▶ [THE TASK]
Working line by line, output the entries below exactly as they appear.

(Collection entries)
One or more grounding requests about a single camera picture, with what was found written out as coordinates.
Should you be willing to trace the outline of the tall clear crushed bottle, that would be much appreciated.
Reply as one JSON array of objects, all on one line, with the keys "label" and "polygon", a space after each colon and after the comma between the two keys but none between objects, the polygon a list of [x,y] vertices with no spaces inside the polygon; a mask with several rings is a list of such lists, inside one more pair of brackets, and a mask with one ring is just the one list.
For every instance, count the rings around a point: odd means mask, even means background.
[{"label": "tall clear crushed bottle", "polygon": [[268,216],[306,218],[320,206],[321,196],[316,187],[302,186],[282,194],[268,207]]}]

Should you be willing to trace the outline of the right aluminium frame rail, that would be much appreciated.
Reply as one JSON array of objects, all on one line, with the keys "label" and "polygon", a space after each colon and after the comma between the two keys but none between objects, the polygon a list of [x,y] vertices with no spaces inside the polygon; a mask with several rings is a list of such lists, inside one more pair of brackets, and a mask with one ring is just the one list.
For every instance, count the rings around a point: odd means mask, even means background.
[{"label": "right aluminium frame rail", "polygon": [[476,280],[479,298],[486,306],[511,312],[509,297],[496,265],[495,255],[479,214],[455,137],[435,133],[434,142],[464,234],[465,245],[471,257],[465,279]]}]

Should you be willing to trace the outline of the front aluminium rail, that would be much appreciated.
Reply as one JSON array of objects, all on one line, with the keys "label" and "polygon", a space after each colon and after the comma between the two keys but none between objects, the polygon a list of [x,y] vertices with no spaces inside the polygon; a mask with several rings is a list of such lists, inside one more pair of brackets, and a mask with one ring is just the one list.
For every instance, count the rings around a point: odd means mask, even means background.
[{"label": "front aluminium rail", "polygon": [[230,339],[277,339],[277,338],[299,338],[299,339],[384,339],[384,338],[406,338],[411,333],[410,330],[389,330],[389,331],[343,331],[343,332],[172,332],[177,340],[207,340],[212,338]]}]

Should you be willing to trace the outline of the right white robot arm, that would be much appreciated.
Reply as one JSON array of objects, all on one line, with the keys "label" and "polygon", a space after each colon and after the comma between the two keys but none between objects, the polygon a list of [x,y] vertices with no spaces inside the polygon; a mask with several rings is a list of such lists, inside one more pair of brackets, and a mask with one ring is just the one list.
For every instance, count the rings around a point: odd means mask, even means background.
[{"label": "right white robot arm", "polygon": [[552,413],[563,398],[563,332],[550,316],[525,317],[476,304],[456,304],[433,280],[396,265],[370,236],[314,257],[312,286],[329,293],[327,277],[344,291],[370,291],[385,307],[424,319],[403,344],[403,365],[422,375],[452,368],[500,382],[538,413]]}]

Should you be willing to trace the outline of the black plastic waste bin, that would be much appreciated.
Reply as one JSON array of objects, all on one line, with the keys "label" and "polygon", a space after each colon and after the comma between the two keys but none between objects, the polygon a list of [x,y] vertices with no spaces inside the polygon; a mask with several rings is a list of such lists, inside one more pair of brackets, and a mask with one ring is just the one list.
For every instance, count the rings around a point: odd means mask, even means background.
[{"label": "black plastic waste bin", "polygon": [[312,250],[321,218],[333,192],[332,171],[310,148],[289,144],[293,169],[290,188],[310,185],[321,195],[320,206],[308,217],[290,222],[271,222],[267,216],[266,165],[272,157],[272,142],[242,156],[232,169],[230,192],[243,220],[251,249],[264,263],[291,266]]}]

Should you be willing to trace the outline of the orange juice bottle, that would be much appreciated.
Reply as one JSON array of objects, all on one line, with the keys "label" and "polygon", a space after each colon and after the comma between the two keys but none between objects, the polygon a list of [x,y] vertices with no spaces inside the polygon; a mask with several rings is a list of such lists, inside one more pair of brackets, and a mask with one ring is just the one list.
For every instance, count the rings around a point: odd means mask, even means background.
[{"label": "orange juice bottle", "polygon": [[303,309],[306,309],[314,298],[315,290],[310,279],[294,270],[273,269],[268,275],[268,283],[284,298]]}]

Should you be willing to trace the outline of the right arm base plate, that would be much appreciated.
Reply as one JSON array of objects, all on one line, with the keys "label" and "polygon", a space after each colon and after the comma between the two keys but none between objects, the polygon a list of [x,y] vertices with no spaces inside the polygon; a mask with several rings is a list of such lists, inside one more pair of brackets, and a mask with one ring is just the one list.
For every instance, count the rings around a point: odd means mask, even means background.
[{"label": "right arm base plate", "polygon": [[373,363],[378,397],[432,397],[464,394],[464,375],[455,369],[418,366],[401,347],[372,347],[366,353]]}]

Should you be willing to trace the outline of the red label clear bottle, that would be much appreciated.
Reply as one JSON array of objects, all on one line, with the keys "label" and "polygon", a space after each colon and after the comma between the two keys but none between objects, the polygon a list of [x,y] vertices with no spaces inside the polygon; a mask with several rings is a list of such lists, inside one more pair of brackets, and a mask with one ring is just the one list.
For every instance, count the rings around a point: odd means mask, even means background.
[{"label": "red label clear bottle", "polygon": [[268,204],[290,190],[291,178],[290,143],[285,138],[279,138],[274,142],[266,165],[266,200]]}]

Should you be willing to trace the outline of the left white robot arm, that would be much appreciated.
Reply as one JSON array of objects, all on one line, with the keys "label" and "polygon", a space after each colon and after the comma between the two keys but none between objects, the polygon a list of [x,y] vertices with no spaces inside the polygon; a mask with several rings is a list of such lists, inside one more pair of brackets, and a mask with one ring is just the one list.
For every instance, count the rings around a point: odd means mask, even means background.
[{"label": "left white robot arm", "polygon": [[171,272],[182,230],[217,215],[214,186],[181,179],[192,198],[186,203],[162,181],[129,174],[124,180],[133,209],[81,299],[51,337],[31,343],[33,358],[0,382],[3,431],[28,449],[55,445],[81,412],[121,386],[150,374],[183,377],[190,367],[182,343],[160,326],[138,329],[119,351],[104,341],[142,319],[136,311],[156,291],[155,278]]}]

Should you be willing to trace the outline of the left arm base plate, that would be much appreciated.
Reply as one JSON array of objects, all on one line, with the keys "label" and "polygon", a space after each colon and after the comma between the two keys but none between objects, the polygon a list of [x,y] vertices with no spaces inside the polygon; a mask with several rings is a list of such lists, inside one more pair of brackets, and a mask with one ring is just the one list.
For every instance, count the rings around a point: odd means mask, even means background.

▶ [WRITTEN SOLUTION]
One or more grounding requests about a single camera picture, with what was found written out as coordinates.
Should you be willing to trace the outline of the tall clear crushed bottle, that would be much appreciated.
Reply as one JSON array of objects, all on one line, with the keys "label" and "polygon", a space after each colon and after the comma between the two keys but none between objects, the polygon a list of [x,y] vertices with no spaces inside the polygon; a mask with several rings is a list of such lists, inside one more pair of brackets, and a mask with one ring is just the one list.
For every instance, count the rings around a point: odd means mask, even means background.
[{"label": "tall clear crushed bottle", "polygon": [[268,216],[306,218],[320,206],[321,196],[316,187],[302,186],[282,194],[268,207]]}]

Should you be willing to trace the outline of the right aluminium frame rail, that would be much appreciated.
Reply as one JSON array of objects, all on one line, with the keys "label" and "polygon", a space after each colon and after the comma between the two keys but none between objects, the polygon a list of [x,y] vertices with no spaces inside the polygon; a mask with several rings is a list of such lists, inside one more pair of brackets, and a mask with one ring is just the one list.
For every instance, count the rings around a point: odd means mask, even means background.
[{"label": "right aluminium frame rail", "polygon": [[476,280],[479,298],[486,306],[511,312],[509,297],[496,265],[495,255],[479,214],[455,137],[435,133],[434,142],[464,234],[465,245],[471,257],[465,279]]}]

Should you be willing to trace the outline of the front aluminium rail, that would be much appreciated.
Reply as one JSON array of objects, all on one line, with the keys "label" and "polygon", a space after each colon and after the comma between the two keys but none between objects, the polygon a list of [x,y] vertices with no spaces inside the polygon; a mask with several rings is a list of such lists, inside one more pair of brackets, and a mask with one ring is just the one list.
For every instance, count the rings around a point: odd means mask, even means background.
[{"label": "front aluminium rail", "polygon": [[230,339],[277,339],[277,338],[299,338],[299,339],[384,339],[384,338],[406,338],[411,333],[410,330],[389,330],[389,331],[343,331],[343,332],[172,332],[177,340],[207,340],[212,338]]}]

Should you be willing to trace the outline of the right white robot arm, that would be much appreciated.
Reply as one JSON array of objects, all on one line, with the keys "label" and "polygon", a space after each colon and after the comma between the two keys but none between objects, the polygon a list of [x,y] vertices with no spaces inside the polygon; a mask with several rings is a list of such lists, inside one more pair of brackets, and a mask with one ring is just the one list.
For every instance, count the rings around a point: odd means mask, even means background.
[{"label": "right white robot arm", "polygon": [[552,413],[563,398],[563,332],[550,316],[525,317],[476,304],[456,304],[433,280],[396,265],[370,236],[314,257],[312,286],[329,293],[327,277],[344,291],[370,291],[385,307],[424,319],[403,344],[403,365],[422,375],[452,368],[500,382],[538,413]]}]

Should you be willing to trace the outline of the black plastic waste bin, that would be much appreciated.
Reply as one JSON array of objects, all on one line, with the keys "label" and "polygon", a space after each colon and after the comma between the two keys but none between objects, the polygon a list of [x,y] vertices with no spaces inside the polygon; a mask with several rings is a list of such lists, inside one more pair of brackets, and a mask with one ring is just the one list.
For every instance, count the rings around a point: odd means mask, even means background.
[{"label": "black plastic waste bin", "polygon": [[312,250],[321,218],[333,192],[332,171],[310,148],[289,144],[293,169],[290,188],[310,185],[321,195],[320,206],[308,217],[290,222],[271,222],[267,216],[266,165],[272,157],[272,142],[242,156],[232,169],[230,192],[243,220],[251,249],[264,263],[291,266]]}]

Should you be willing to trace the outline of the orange juice bottle, that would be much appreciated.
Reply as one JSON array of objects, all on one line, with the keys "label" and "polygon", a space after each colon and after the comma between the two keys but none between objects, the polygon a list of [x,y] vertices with no spaces inside the polygon; a mask with several rings is a list of such lists, inside one more pair of brackets, and a mask with one ring is just the one list.
For every instance, count the rings around a point: odd means mask, even means background.
[{"label": "orange juice bottle", "polygon": [[303,309],[306,309],[314,298],[315,290],[310,279],[294,270],[273,269],[268,275],[268,283],[284,298]]}]

Should you be willing to trace the outline of the right arm base plate, that would be much appreciated.
Reply as one JSON array of objects, all on one line, with the keys "label" and "polygon", a space after each colon and after the comma between the two keys but none between objects, the polygon a list of [x,y] vertices with no spaces inside the polygon; a mask with several rings is a list of such lists, inside one more pair of brackets, and a mask with one ring is just the one list.
For every instance, count the rings around a point: odd means mask, even means background.
[{"label": "right arm base plate", "polygon": [[373,363],[378,397],[432,397],[464,394],[464,375],[455,369],[418,366],[401,347],[372,347],[366,353]]}]

Should you be willing to trace the outline of the red label clear bottle, that would be much appreciated.
Reply as one JSON array of objects, all on one line, with the keys "label" and "polygon", a space after each colon and after the comma between the two keys but none between objects, the polygon a list of [x,y] vertices with no spaces inside the polygon; a mask with several rings is a list of such lists, inside one more pair of brackets, and a mask with one ring is just the one list.
For every instance, count the rings around a point: odd means mask, even means background.
[{"label": "red label clear bottle", "polygon": [[268,204],[290,190],[291,178],[290,143],[285,138],[279,138],[274,142],[266,165],[266,200]]}]

Should you be willing to trace the outline of the left white robot arm, that would be much appreciated.
Reply as one JSON array of objects, all on one line, with the keys "label" and "polygon", a space after each colon and after the comma between the two keys but none between objects, the polygon a list of [x,y] vertices with no spaces inside the polygon; a mask with several rings is a list of such lists, inside one more pair of brackets, and a mask with one ring is just the one list.
For every instance, count the rings around a point: odd means mask, even means background.
[{"label": "left white robot arm", "polygon": [[171,272],[182,230],[217,215],[214,186],[181,179],[192,198],[186,203],[162,181],[129,174],[124,180],[133,209],[81,299],[51,337],[31,343],[33,358],[0,382],[3,431],[28,449],[55,445],[81,412],[121,386],[150,374],[183,377],[190,367],[182,343],[160,326],[138,329],[119,351],[104,341],[142,319],[136,311],[156,291],[155,278]]}]

Should you be willing to trace the outline of the left arm base plate, that would be much appreciated.
Reply as one JSON array of objects, all on one line, with the keys "label" and "polygon", a space after each colon and after the comma between the two keys but none between objects, the polygon a list of [x,y] vertices with no spaces inside the polygon; a mask with several rings is a list of such lists, inside one more pair of brackets, and a mask with one ring is just the one list.
For every instance, count the rings around a point: odd means mask, even means background.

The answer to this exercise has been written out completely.